◆ WORK INSTRUCTION:
From the material below, copy every line in which the word "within" occurs.

◆ MATERIAL SHOWN:
○ ○ ○
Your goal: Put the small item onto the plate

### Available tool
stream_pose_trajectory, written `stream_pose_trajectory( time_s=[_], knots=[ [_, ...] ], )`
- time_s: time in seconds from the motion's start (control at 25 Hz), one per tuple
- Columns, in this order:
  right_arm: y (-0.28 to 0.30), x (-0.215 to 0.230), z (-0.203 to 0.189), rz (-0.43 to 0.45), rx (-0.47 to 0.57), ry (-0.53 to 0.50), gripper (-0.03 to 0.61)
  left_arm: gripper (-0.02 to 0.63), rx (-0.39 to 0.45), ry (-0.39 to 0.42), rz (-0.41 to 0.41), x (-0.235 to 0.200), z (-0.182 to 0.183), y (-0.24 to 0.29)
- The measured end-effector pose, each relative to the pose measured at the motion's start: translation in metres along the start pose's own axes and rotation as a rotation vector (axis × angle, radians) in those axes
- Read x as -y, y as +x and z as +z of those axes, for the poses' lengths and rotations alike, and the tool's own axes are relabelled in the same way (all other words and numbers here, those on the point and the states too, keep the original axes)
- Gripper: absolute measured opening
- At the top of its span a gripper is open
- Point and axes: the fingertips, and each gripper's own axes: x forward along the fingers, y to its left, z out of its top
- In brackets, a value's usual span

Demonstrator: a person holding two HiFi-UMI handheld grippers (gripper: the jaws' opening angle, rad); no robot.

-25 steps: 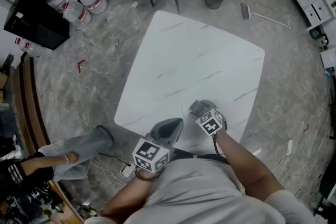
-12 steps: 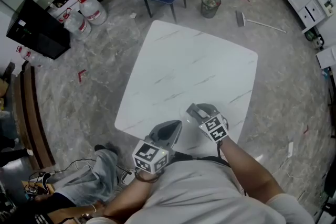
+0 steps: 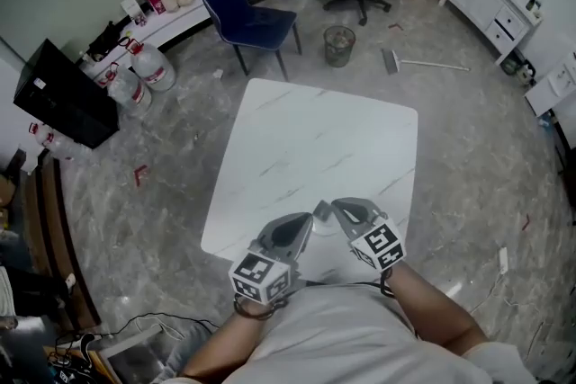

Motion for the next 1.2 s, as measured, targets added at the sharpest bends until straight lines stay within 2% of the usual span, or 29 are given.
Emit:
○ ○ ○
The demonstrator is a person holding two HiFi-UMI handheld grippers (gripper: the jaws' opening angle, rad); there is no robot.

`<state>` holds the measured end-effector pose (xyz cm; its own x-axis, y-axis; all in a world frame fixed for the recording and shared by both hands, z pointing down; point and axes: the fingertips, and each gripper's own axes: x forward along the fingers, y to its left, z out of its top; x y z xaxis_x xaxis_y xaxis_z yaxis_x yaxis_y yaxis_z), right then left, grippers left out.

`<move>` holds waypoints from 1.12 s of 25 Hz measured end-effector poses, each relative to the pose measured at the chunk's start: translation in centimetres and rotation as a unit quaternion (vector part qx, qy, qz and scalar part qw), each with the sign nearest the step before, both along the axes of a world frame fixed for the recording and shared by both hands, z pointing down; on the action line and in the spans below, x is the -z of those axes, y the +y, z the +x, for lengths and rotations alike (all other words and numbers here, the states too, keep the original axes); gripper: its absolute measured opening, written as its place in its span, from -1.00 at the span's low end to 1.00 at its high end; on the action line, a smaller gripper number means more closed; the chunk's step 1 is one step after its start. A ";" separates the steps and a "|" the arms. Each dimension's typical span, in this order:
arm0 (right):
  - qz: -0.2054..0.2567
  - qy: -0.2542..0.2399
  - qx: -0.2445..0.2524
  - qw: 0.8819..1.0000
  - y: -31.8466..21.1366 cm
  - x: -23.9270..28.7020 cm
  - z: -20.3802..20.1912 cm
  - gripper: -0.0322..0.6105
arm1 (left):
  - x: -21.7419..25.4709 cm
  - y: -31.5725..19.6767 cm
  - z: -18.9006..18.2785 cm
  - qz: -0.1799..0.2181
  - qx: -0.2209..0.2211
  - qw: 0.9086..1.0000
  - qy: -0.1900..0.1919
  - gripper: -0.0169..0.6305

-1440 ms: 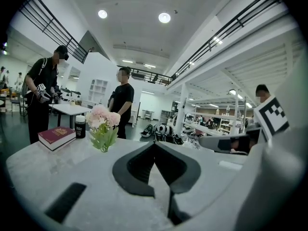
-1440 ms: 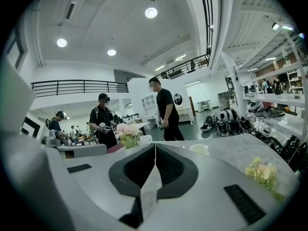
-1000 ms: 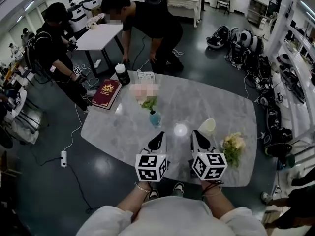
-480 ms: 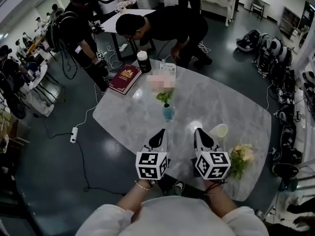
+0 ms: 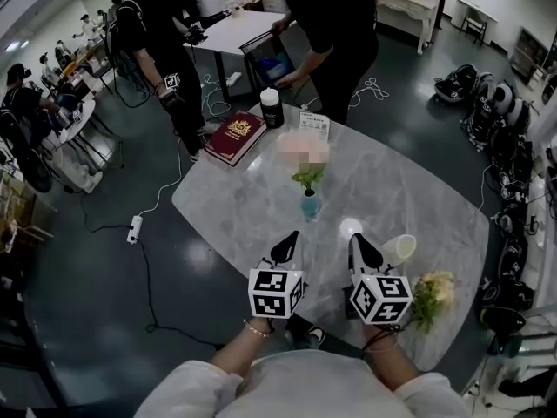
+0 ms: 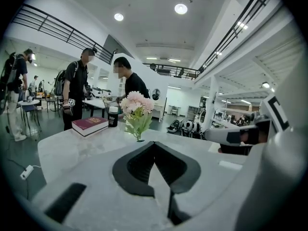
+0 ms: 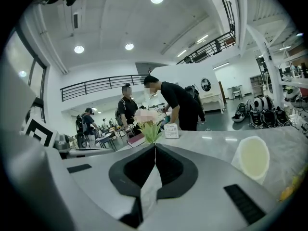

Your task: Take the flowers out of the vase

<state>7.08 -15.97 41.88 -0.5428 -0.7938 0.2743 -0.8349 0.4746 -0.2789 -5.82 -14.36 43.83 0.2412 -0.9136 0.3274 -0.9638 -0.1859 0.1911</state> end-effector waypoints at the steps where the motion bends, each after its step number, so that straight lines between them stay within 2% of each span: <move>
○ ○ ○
◆ ANSWER FOR THIS EXERCISE:
Motion for the next 1.2 s, as measured, targets added at the sharpest bends until straight lines stay within 2% of the usual span, or 29 are given.
<state>7.08 -15.97 41.88 -0.5428 -0.7938 0.2743 -0.8349 0.4746 -0.2789 -5.82 -14.36 43.83 0.2412 -0.9136 0.3274 -0.9638 -0.1859 0.1911</state> end-effector waypoints at the steps where the motion bends, each after its step number, so that straight lines between them stay within 2% of each span: <move>

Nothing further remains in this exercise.